The jury returned a verdict against petitioner upon the second, third, and fifth counts only. The second count charged a sale on a specified day of ten grains of the drug not in or from the original stamped package. The third count charged a sale on the following day of eight grains of the drug not in or from the original stamped package. The fifth count charged the latter sale also as having been made not in pursuance of a written order of the purchaser as required by the statute.

The district court sentenced petitioner to five years' imprisonment and a fine of $2,000 upon each count, the terms of imprisonment to run consecutively. The judgment was affirmed on appeal by the Seventh Circuit Court of Appeals.

The defendant advanced two legal theories as his defense:
1. The two sales charged in the second and third counts had been made to the same person, constituting a single continuous offense.
2. The sale charged in the third count had been made not from the original stamped package, and the same sale charged in the fifth count had been made not in pursuance of a written order of the purchaser, which constituted one offense for which only a single penalty could lawfully be imposed.

==Decision==
Justice Sutherland, writing for a unanimous court, first held that the two sales, having been made at different times (albeit to the same person), were two separate and distinct violations of the law. He then held that under the statute, two distinct offenses are created by each section. Section 1 of the Act created the offense of selling any of the forbidden drugs except in or from the original stamped package, and Section 2 creates the offense of selling any of such drugs not in pursuance of a written order of the person to whom the drug is sold. Because the defendant had violated both sections, he could be prosecuted separately under the two sections.

As to the issue of whether the defendant had been subjected to double jeopardy, Sutherland reasoned negatively:

Each of the offenses created requires proof of a different element. The applicable rule is that, where the same act or transaction constitutes a violation of two distinct statutory provisions, the test to be applied to determine whether there are two offenses or only one is whether each provision requires proof of an additional fact which the other does not.

While Sutherland conceded that the penalties under the Act were harsh, he wrote that it was up to Congress, rather than the courts, to change the sentencing scheme.

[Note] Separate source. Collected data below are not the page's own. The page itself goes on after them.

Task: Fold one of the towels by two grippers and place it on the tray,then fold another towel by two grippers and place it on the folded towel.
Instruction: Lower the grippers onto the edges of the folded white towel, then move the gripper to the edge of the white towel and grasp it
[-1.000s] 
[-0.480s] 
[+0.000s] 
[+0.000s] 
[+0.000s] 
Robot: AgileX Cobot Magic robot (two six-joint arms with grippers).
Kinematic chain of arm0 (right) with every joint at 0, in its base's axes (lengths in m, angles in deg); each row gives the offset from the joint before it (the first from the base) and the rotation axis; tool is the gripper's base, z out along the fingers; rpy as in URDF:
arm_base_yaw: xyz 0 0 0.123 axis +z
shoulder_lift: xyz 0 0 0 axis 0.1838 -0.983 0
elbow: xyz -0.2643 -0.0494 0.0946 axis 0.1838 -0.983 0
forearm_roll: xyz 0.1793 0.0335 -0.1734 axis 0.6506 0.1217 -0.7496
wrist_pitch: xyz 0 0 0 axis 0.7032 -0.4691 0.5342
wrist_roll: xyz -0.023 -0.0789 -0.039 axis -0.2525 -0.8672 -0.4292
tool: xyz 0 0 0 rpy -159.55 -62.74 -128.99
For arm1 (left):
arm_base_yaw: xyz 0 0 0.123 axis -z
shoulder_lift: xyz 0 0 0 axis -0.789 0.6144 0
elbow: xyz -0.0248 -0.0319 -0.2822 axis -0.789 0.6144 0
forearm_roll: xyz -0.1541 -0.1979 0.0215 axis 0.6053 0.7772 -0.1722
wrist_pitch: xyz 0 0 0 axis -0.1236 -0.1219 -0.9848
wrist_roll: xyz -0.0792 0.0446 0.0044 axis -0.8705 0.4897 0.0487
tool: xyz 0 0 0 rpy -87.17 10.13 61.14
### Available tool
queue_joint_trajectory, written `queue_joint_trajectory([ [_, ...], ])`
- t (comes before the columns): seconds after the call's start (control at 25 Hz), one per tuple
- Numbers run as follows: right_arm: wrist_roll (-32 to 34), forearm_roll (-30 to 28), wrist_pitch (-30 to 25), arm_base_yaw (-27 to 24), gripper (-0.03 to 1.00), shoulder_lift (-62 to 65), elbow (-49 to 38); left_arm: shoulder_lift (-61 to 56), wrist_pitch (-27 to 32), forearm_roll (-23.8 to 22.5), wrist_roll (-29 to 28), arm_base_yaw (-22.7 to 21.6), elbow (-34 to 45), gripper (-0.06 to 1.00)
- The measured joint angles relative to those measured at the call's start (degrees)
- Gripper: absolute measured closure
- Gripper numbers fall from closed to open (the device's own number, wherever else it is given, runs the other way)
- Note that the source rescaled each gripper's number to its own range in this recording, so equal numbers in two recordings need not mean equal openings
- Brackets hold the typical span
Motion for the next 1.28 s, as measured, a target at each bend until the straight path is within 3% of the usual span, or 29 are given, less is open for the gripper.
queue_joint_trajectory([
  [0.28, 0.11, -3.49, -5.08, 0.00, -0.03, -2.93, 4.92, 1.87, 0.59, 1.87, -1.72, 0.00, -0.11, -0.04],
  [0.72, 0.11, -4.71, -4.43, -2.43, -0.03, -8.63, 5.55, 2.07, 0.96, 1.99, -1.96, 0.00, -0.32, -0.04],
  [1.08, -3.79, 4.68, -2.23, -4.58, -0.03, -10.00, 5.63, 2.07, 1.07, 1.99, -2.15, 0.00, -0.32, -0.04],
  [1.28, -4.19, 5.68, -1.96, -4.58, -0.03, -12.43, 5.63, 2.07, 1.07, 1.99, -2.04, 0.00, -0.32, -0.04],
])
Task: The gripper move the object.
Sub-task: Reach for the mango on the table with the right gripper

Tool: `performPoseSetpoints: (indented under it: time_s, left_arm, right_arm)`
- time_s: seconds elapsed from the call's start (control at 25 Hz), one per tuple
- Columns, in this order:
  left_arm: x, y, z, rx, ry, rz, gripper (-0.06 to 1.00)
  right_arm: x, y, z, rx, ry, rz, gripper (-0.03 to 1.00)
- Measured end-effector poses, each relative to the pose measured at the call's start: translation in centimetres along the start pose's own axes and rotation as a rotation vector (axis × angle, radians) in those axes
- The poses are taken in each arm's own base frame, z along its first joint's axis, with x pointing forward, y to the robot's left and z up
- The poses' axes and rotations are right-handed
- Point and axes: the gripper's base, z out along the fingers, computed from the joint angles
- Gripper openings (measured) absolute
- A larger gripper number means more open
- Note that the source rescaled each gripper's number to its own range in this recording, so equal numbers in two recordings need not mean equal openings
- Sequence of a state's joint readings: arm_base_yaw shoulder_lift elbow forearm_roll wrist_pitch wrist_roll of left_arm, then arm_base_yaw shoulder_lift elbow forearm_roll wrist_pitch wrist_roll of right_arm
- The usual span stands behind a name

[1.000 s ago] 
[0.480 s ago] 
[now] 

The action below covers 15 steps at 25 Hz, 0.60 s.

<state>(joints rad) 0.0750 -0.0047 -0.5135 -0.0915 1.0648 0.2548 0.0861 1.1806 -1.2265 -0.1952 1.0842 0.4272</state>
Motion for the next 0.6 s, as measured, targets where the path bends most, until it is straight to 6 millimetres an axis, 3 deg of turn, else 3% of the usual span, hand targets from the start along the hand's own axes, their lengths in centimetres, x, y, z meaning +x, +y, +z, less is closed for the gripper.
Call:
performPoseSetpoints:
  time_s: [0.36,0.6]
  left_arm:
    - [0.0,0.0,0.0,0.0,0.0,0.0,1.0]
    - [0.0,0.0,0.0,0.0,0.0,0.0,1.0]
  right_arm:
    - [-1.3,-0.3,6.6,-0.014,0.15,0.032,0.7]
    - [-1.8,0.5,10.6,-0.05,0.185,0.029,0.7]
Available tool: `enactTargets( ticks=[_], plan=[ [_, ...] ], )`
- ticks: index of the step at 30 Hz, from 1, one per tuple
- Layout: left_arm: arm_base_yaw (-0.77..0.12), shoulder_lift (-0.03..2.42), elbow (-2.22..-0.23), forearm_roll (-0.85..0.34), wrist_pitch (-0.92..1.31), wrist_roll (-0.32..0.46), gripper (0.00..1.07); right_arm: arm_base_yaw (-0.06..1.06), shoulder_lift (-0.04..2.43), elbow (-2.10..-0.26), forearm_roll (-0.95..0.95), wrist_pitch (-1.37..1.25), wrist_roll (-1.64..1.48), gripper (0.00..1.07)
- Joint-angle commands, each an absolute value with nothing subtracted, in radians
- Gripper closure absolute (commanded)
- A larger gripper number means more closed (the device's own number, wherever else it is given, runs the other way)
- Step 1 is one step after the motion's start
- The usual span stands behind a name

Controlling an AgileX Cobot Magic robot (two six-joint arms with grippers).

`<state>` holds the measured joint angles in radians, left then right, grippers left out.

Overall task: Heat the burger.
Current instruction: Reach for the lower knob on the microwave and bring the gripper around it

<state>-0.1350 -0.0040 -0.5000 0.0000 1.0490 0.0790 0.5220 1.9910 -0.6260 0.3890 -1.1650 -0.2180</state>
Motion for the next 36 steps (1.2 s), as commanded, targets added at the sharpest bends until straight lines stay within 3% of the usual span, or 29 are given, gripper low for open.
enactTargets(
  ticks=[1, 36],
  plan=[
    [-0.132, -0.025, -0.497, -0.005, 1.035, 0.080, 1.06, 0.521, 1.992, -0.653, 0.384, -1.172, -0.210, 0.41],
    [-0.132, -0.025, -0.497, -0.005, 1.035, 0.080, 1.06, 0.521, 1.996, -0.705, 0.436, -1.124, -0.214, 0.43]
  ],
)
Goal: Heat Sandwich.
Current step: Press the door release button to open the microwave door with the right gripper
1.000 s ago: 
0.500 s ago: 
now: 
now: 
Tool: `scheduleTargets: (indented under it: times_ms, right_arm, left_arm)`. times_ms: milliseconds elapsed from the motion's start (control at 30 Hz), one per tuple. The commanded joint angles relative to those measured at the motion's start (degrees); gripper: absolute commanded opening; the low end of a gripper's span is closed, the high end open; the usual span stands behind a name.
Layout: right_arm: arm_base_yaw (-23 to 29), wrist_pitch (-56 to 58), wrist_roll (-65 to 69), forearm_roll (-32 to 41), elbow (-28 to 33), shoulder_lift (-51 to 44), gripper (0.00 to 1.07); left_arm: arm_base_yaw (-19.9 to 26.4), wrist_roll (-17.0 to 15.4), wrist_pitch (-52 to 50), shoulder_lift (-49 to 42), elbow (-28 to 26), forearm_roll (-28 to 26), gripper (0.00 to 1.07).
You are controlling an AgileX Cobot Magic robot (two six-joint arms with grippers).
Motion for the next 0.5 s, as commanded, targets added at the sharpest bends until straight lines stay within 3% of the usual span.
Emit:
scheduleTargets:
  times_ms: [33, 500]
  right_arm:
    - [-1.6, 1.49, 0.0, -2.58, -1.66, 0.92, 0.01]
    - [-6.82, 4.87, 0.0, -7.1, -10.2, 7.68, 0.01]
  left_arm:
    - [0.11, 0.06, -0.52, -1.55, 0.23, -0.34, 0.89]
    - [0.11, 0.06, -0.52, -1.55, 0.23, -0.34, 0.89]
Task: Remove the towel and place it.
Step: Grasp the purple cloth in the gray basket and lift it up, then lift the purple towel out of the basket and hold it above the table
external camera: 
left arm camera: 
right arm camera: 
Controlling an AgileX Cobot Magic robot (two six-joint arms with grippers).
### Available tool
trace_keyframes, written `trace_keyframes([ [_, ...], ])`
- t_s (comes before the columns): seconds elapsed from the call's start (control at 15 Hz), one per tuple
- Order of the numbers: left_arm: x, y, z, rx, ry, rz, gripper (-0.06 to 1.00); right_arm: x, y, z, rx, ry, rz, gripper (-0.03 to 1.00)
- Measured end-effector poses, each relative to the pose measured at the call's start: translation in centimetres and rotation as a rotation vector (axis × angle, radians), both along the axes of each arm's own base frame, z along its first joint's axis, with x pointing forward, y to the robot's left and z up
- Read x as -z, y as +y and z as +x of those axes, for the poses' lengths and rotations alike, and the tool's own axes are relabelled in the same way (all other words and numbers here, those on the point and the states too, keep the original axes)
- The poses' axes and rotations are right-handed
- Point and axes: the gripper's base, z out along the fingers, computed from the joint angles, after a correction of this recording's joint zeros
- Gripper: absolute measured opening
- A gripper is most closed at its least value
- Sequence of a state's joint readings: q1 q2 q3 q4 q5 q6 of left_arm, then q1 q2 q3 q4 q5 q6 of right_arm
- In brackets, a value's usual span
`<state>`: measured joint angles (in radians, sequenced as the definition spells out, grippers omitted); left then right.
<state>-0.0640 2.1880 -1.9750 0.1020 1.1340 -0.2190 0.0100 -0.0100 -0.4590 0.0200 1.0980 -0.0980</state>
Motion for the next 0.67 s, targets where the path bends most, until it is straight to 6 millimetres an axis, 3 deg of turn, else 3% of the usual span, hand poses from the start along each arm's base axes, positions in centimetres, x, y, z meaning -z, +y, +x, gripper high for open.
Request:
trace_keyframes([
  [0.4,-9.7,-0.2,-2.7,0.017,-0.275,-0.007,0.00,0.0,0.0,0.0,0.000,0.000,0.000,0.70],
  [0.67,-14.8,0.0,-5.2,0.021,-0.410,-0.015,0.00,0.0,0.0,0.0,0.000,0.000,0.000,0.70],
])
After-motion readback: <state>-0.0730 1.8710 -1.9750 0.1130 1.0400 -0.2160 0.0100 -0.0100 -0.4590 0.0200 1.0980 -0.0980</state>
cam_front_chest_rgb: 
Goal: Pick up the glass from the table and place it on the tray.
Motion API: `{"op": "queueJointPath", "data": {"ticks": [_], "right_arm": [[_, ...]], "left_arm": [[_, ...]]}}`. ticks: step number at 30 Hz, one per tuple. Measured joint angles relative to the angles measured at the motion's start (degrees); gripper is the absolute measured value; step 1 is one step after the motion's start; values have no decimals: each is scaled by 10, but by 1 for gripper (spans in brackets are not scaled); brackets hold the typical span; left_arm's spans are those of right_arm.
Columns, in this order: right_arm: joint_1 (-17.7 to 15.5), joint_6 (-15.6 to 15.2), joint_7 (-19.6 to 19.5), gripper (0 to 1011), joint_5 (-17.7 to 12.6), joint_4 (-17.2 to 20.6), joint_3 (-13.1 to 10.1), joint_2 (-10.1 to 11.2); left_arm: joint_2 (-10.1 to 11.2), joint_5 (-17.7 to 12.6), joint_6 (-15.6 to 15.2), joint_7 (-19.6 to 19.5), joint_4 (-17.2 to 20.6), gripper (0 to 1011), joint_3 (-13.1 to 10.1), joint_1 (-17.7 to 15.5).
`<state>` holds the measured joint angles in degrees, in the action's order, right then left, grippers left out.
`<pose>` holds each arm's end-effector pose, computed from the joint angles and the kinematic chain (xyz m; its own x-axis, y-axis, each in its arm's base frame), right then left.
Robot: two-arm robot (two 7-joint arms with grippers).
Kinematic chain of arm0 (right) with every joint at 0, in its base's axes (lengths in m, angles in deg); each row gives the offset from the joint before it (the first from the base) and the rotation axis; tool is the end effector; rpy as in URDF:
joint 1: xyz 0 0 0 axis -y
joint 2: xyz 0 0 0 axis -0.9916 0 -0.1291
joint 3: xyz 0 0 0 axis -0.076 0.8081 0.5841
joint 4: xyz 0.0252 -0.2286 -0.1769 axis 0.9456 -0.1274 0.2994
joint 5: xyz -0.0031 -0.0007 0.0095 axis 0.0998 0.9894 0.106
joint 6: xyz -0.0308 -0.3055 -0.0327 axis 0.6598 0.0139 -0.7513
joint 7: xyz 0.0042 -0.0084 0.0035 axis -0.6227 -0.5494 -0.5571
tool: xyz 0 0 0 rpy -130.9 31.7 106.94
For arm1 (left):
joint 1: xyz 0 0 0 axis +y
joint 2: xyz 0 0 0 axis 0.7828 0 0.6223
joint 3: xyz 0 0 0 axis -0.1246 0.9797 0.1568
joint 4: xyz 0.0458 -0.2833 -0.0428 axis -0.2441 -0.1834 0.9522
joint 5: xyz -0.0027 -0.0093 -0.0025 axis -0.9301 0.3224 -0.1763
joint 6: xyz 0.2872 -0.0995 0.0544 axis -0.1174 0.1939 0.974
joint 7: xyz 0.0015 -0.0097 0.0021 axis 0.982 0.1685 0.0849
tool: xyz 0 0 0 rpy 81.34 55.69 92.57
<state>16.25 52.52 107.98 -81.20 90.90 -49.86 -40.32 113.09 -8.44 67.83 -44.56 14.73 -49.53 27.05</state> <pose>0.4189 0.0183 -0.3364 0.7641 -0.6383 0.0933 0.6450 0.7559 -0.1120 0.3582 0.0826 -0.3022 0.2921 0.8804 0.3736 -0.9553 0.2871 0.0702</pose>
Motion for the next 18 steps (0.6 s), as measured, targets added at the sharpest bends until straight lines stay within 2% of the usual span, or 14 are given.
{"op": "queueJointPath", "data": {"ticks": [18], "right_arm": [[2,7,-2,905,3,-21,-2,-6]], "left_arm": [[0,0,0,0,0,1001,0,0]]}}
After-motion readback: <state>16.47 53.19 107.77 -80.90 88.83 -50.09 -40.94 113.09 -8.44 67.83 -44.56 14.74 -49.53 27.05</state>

Although the case is often cited for the standard that it set with regard to double jeopardy, the Fifth Amendment to the US Constitution is not mentioned anywhere in the text of the opinion itself. The Blockburger case was solely decided as a rule of Federal statutory interpretation. It was not until the U.S. Supreme Court decided, Brown v. Ohio, 432 U.S. 161 (1977), some 45 years later, did the court rule that the Blockburger test was a matter of constitutional law and thus applicable to the states when interpreting state statutes.

The landmark case established the "same elements test" to determine if two offenses are the same for the purposes of double jeopardy. Under the Blockburger test, a defendant may be convicted of two offenses arising out of the same criminal incident if each crime contains an element that is not found in the other.

The appellate court determines whether each crime contains an element that is not found in the other by examining only the relevant statute, the information and the bill of particulars, not by examining the evidence presented at trial. State v. Tweedy, 594 A.2d 906 (Conn. 1991).